= Hrímnir =

Norse mythical character

Hrímnir (Old Norse: /non/) is a jǫtunn in Norse mythology. He is the father of Hljód.

== Name ==
The Old Norse name Hrímnir has been translated as 'frosty', 'the one covered with hoarfrost', or 'the sooty one.' Probably intended to evoke the frost giants or hrímþursar (jǫtunn).

== Attestations ==
In the Völsunga saga, Hrímnir is mentioned as the father of Hljóð, who is sent by Frigg as a "wish-maid" to Rerir with the apple of fertility that will provide his wife offspring. Hrímnir himself sends his daughter Hljóð to be the wife of one of the children, Völsung.

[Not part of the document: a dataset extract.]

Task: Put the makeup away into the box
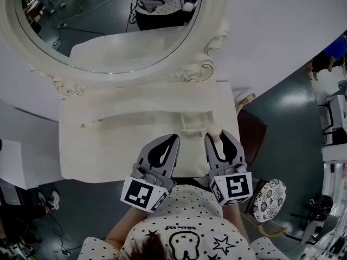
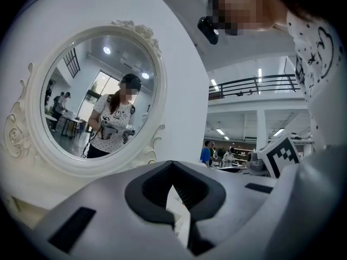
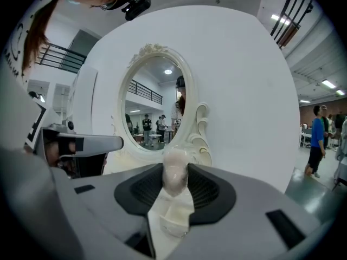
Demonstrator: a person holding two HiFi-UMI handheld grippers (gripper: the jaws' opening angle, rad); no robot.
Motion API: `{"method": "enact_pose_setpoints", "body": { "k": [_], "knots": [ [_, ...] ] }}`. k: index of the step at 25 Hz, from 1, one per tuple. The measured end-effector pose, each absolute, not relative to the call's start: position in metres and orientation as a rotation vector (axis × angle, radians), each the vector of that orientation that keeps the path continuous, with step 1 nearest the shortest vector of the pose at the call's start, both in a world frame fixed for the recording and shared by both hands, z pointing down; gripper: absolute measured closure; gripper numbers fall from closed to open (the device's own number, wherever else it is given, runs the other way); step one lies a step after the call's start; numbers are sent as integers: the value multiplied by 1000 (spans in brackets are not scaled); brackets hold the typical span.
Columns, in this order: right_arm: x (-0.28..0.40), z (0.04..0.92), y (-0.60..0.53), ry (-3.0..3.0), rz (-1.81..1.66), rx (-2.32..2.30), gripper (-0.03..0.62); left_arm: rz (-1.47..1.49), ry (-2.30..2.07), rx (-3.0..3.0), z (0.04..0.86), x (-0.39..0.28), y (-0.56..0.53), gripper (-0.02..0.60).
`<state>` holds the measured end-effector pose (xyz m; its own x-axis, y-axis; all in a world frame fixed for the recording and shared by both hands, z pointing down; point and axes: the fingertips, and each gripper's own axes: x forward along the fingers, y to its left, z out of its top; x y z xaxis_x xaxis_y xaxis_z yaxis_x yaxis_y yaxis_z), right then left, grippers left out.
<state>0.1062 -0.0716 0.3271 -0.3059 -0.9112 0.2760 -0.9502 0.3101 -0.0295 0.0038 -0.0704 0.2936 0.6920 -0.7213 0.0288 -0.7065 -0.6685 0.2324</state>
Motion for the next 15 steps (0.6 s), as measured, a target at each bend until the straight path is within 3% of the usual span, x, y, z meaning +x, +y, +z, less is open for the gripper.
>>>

Hrímnir is listed among the jǫtnar in the þulur section of the Prose Edda.

In Hyndluljóð (32), Hrímnir is the father of Heiðr and Hrossþjófr, but that may be just for the purpose of alliteration. He is also mentioned in Skírnismál (28), probably as a typical jötunn.

In Gríms saga loðinkinna, Hrímnir is the father of the giantesses Feima and Kleima; his wife's name is Hyrja.

== Theories ==
Scholars have argued that the story of Hrímnir in the Völsunga saga resembles that of Peredur in the Matter of Britain, and the modern folktale "The Sea-Maiden."